But I noticed it. And I kept trying to self-correct. And yet I still kept failing. Again and again.
Sometimes that’s all we can do.
I was short with my Mom and got frustrated with her because she left me to wrap her Christmas presents for the family while she was cooking. She couldn’t do both things at once. But she never asked and just assumed: a) it would get done (magically?), or b) I would do it for her. In retrospect, she was just doing the best she could. The two quiches she'd been working on for what seemed like all-day long had to get done before we went to my sister’s for Christmas dinner.
So I raised my voice and got testy and felt aggravated. There were 45 minutes til we needed to walk out the door. "So I guess you want ME to wrap this stuff, huh??!!" I half-shrieked. "Huh? Well do you??!!" I was now yelling.
And yes that sounds pretty stupid now but that’s what I did.
Then once we arrived at my sister's house I got bugged with my Dad because he kept shoving his new iPhone in my face and kept asking me to do inane things with it.
Things that didn’t matter. Like how to delete useless data like wrong addresses that Google had auto-populated in the Maps app because he’d mistyped them at some point. How to delete all old text messages so he didn't have to look at them anymore.
I kept telling him to just use what he needed in the damn phone and ignore the rest. But he persisted. And I got mad and my sister intervened and told us to chill out. We were in her house and clouding what was otherwise a very sweet and cheery Christmas dinner vibe. She pulled the "I'm the hostess and you two idiots will behave in my house" card. And she was right.
We were all together as a family. My Mom and my Dad, whose wife had died earlier this year, and my brother’s and sister’s families, nieces and nephews. That was what was important. Who knows if we would ever have this special time together again. People die and move away all the time. I should have been focused on cherishing the moment. But I wasn’t.
Again I had a little internal pep talk. Coaxing myself to relax and enjoy the moment. "Ok, you're fine. Let's just chill out and enjoy the rest of the night with everyone."
But no. I wasn't done yet.
I got angry a little while later because I felt overwhelmed by all that I had to do the next day. Today. Which is all of: 1) Go to brunch with my Dad, 2) Watch my nephew’s 6th-grade team compete in a Christmas basketball tournament, 3) Go to Trader Joes, 4) Walk my friend’s dog, 5) cross a bunch of 5-10 minute tasks of my any.do list. Some of which are semi-fun or at least neutral tasks. When I examined my schedule later last night it actually looked like a pretty fun day. A day that 99.9% of the world would probably kill for.

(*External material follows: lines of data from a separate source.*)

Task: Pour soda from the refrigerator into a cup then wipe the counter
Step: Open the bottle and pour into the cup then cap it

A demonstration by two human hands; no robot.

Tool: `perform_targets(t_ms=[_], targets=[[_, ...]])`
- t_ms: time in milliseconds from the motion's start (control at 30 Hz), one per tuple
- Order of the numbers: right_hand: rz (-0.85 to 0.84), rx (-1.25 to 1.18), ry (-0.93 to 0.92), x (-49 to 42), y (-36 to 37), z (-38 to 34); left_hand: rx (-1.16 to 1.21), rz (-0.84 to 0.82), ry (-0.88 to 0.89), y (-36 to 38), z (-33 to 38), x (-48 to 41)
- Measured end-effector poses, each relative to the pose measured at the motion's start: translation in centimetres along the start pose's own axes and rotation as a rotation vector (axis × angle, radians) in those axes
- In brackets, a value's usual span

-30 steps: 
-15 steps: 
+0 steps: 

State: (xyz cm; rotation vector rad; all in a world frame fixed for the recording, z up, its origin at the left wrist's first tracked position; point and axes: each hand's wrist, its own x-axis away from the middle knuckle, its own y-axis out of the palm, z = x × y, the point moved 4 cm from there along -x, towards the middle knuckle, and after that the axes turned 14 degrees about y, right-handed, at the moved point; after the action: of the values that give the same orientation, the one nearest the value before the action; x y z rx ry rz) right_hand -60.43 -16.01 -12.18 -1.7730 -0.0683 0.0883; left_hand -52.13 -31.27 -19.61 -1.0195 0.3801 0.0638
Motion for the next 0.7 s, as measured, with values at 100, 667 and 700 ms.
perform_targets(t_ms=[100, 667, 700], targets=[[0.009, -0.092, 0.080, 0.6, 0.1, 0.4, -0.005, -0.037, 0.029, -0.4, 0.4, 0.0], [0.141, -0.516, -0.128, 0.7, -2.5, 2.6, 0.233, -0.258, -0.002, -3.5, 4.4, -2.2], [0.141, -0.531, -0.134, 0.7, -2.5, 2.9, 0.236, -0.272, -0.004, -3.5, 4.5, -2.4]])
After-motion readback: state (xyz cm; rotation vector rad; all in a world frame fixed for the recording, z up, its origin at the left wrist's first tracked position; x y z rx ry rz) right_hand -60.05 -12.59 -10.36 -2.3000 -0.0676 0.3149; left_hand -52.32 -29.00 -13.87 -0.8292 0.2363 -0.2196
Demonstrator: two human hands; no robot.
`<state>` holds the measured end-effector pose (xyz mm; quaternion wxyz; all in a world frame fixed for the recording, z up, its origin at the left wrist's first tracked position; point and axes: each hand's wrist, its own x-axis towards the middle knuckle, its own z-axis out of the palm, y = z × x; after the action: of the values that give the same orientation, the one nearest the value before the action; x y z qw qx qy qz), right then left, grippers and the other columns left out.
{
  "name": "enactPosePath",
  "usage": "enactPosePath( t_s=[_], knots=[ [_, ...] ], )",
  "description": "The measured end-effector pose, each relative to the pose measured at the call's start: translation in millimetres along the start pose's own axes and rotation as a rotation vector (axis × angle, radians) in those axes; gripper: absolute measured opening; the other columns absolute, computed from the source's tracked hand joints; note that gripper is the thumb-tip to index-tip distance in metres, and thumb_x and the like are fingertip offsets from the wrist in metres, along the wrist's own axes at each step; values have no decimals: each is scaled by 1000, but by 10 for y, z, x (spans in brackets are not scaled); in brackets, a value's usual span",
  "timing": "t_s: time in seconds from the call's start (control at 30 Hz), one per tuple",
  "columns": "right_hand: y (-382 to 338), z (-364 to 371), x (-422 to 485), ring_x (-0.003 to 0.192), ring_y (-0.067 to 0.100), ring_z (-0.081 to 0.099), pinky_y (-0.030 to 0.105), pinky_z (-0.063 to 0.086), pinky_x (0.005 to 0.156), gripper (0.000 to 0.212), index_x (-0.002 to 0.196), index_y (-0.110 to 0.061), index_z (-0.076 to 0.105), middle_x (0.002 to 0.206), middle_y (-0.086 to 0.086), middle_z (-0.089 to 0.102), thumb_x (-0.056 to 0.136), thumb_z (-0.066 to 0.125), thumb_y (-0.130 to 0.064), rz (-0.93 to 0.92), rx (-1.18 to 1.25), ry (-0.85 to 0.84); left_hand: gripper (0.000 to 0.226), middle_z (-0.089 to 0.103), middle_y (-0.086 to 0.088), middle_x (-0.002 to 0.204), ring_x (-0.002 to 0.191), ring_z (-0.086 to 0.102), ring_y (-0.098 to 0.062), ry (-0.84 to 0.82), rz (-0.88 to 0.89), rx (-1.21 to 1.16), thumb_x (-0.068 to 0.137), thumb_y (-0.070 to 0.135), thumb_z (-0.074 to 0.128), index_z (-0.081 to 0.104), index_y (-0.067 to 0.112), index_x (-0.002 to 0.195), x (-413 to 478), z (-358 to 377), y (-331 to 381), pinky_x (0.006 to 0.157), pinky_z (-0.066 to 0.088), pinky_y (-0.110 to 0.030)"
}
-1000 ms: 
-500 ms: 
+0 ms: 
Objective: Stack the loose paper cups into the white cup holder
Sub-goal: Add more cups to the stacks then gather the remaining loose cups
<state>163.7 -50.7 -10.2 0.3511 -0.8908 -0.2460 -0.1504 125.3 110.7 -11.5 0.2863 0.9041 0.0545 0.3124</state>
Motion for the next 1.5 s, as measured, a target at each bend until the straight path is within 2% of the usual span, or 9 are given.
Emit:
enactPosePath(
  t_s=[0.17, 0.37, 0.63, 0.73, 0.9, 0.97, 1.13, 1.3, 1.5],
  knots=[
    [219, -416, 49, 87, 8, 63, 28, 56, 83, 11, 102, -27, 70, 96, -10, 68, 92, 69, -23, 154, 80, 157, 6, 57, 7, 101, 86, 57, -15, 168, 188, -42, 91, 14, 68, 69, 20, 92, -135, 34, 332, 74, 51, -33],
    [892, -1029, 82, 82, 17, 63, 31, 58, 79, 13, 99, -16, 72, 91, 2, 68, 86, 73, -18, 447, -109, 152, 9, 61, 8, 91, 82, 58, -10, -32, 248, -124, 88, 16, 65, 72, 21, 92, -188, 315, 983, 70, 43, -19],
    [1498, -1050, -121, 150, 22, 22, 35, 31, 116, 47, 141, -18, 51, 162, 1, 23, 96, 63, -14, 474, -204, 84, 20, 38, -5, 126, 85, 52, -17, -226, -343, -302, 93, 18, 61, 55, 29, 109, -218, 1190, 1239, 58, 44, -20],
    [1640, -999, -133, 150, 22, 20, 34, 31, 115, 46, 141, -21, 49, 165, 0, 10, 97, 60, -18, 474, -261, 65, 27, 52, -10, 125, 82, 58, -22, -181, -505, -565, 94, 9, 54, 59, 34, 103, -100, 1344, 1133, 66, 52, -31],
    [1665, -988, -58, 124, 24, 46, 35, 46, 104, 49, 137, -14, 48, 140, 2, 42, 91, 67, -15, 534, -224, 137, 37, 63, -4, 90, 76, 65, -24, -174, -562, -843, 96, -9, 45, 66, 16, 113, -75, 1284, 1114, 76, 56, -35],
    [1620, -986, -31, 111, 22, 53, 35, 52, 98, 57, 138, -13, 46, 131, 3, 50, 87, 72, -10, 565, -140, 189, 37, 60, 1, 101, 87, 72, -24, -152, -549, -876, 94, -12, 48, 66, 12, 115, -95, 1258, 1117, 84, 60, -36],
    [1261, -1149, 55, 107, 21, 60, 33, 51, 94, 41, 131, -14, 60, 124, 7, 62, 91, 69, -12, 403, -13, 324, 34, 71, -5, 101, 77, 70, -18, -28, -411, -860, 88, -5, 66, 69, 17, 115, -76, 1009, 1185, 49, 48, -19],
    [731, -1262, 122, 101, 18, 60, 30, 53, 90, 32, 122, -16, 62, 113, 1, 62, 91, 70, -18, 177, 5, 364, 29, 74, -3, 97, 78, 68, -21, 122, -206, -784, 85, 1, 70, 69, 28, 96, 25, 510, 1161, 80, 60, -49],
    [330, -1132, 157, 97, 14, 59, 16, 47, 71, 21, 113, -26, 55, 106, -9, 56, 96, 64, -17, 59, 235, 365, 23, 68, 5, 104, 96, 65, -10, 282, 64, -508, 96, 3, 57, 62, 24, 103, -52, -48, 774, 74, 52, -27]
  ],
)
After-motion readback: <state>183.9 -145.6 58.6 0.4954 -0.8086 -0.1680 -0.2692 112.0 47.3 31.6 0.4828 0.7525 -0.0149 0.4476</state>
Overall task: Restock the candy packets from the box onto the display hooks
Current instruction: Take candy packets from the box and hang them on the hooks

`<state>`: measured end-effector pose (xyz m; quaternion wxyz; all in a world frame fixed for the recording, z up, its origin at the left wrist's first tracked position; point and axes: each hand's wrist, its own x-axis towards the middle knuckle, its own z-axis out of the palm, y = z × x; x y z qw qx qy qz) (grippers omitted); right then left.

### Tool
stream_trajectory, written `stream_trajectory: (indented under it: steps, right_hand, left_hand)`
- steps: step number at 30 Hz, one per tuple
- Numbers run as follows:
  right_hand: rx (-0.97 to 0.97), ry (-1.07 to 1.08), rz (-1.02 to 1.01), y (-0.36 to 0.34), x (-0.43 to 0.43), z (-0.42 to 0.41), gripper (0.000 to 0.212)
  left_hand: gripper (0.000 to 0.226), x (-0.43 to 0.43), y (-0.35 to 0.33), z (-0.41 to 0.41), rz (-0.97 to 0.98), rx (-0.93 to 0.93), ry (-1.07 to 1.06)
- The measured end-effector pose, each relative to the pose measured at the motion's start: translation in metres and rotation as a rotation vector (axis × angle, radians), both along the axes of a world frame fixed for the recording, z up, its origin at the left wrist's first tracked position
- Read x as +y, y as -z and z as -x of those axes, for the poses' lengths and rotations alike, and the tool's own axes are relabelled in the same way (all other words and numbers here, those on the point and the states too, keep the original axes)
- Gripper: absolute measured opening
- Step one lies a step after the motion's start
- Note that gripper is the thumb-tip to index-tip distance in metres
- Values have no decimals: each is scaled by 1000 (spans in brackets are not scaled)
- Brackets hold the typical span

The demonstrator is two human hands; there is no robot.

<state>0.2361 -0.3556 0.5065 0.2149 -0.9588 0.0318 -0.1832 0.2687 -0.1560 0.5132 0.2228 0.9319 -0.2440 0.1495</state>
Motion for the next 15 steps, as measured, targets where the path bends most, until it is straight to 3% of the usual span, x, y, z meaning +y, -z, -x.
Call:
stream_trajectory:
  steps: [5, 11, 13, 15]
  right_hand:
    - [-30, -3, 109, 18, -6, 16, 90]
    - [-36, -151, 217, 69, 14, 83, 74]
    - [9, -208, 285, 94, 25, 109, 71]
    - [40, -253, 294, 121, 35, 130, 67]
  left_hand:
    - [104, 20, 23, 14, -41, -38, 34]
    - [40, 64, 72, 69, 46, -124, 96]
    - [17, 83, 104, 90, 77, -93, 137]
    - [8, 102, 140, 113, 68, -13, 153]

But again I lost my cool and got huffy and intense with my Dad and everyone else in the room. Which included my sister and her husband who could barely prop his head up on the table or keep his eyes open because he’d been at work since 8am while the rest of us were on vacation and somehow had come home and helped my sister create the beautiful family dinner she had prepared. He was truly exhausted and justifiably so.
Why do I write this? Because in hindsight I realize that I have it pretty freaking good. And that I just need to practice what I preach and posted today on my Facebook page: “kindness. always. just be kind”. Some heartfelt gratitude wouldn’t hurt either.
Right. That's all good and well and totally spot on cognitive correction. Those are exactly the types of thoughts I do need to keep in mind. And usually do.
But sometimes we just can't bring it. We can be conscious of precisely what we should be thinking, saying and doing. And yet somehow, simultaneously our beings develop bizarre "evil twin" versions of ourselves and still act out. Like petulant tweens. And that is frustrating as hell.
Yet it's part of the human condition. Mine anyway. And I remind myself to aim for "progress... not perfection". Just keep trying.
Today is a new day. It’s sunny and the sky is blue and the birds are chirping outside the big bay window. Beautiful. I’m going to try again today.
That’s the beauty of a new day. We can look back and learn on what didn’t work yesterday with some clarity and perspective. And take a breath and inhale some peace into our hearts. And try again to do our best.
I’m going to be a “better me” today. Here goes.